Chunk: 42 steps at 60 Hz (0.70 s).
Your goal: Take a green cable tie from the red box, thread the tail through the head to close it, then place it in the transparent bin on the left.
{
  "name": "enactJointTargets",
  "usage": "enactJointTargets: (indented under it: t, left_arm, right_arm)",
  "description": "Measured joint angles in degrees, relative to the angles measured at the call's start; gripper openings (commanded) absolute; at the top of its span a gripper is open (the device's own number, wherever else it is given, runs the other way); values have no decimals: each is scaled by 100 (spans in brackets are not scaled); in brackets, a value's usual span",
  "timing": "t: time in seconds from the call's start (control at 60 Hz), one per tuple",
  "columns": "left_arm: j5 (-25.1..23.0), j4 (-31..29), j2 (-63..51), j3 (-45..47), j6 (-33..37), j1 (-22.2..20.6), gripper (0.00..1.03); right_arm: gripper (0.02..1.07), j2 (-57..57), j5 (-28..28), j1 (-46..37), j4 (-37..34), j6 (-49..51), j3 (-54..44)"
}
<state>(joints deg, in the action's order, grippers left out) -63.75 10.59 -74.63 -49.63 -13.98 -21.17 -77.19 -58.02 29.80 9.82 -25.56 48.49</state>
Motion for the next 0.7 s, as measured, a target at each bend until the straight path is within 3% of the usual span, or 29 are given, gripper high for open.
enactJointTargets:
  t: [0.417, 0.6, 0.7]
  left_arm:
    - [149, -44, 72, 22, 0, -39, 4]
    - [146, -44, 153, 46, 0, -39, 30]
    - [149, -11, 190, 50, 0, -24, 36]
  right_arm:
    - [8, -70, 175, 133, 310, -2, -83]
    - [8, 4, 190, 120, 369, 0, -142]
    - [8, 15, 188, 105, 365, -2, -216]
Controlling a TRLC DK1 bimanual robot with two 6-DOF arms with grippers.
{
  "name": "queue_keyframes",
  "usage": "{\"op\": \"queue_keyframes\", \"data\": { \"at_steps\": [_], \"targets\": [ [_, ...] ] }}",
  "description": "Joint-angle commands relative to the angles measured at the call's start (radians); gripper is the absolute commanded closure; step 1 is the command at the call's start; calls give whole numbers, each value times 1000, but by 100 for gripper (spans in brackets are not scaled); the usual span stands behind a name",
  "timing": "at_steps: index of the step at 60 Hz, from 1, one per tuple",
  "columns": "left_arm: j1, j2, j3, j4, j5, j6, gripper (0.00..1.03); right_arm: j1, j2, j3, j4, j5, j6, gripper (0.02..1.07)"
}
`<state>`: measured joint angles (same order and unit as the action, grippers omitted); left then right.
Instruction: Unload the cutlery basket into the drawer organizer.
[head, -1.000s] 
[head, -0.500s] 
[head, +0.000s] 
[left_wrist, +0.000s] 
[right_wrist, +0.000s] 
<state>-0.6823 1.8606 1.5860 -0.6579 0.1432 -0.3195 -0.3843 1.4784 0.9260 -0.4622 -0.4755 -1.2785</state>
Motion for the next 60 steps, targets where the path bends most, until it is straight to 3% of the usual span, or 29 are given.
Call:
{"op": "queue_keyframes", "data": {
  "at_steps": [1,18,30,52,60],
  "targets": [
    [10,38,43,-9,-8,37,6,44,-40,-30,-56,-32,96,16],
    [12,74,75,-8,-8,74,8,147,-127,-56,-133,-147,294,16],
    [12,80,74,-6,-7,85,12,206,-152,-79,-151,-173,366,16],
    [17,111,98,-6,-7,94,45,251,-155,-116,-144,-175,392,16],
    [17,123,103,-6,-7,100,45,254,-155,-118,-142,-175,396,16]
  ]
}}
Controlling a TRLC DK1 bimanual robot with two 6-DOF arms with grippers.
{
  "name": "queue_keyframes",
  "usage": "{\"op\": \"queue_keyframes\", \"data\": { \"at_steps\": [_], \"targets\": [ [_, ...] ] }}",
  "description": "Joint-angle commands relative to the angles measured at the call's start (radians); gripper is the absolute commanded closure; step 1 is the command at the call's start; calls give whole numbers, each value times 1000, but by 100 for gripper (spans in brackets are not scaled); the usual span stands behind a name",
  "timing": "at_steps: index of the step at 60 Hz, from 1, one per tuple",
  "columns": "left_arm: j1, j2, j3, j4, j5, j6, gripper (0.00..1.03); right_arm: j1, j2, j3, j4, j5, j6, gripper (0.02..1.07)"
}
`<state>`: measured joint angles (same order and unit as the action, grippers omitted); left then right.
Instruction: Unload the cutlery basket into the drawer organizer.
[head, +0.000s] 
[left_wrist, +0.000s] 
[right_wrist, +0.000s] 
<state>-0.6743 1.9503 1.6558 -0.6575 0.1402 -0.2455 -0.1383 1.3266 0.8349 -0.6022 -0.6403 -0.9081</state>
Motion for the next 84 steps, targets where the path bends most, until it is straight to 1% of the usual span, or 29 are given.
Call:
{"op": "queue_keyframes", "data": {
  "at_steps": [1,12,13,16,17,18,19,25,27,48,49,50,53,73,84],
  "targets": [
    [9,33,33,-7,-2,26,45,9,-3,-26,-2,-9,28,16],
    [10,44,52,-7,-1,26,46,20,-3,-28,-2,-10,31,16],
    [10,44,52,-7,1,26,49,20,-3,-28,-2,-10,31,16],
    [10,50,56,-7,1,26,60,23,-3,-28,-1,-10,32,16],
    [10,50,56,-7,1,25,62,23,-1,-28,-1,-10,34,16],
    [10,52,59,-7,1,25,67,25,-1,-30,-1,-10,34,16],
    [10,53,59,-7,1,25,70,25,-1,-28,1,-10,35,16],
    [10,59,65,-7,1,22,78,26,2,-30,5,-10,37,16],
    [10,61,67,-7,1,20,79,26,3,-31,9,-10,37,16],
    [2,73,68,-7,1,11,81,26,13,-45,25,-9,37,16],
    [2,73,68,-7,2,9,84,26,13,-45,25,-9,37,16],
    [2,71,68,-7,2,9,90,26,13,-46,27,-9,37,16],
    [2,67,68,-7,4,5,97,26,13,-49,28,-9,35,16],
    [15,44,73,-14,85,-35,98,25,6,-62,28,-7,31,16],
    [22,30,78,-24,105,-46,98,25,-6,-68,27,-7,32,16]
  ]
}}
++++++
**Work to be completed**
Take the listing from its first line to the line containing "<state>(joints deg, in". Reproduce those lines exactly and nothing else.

**Response**
Chunk: 42 steps at 60 Hz (0.70 s).
Your goal: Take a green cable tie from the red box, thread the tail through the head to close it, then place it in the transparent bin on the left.
{
  "name": "enactJointTargets",
  "usage": "enactJointTargets: (indented under it: t, left_arm, right_arm)",
  "description": "Measured joint angles in degrees, relative to the angles measured at the call's start; gripper openings (commanded) absolute; at the top of its span a gripper is open (the device's own number, wherever else it is given, runs the other way); values have no decimals: each is scaled by 100 (spans in brackets are not scaled); in brackets, a value's usual span",
  "timing": "t: time in seconds from the call's start (control at 60 Hz), one per tuple",
  "columns": "left_arm: j5 (-25.1..23.0), j4 (-31..29), j2 (-63..51), j3 (-45..47), j6 (-33..37), j1 (-22.2..20.6), gripper (0.00..1.03); right_arm: gripper (0.02..1.07), j2 (-57..57), j5 (-28..28), j1 (-46..37), j4 (-37..34), j6 (-49..51), j3 (-54..44)"
}
<state>(joints deg, in the action's order, grippers left out) -63.75 10.59 -74.63 -49.63 -13.98 -21.17 -77.19 -58.02 29.80 9.82 -25.56 48.49</state>

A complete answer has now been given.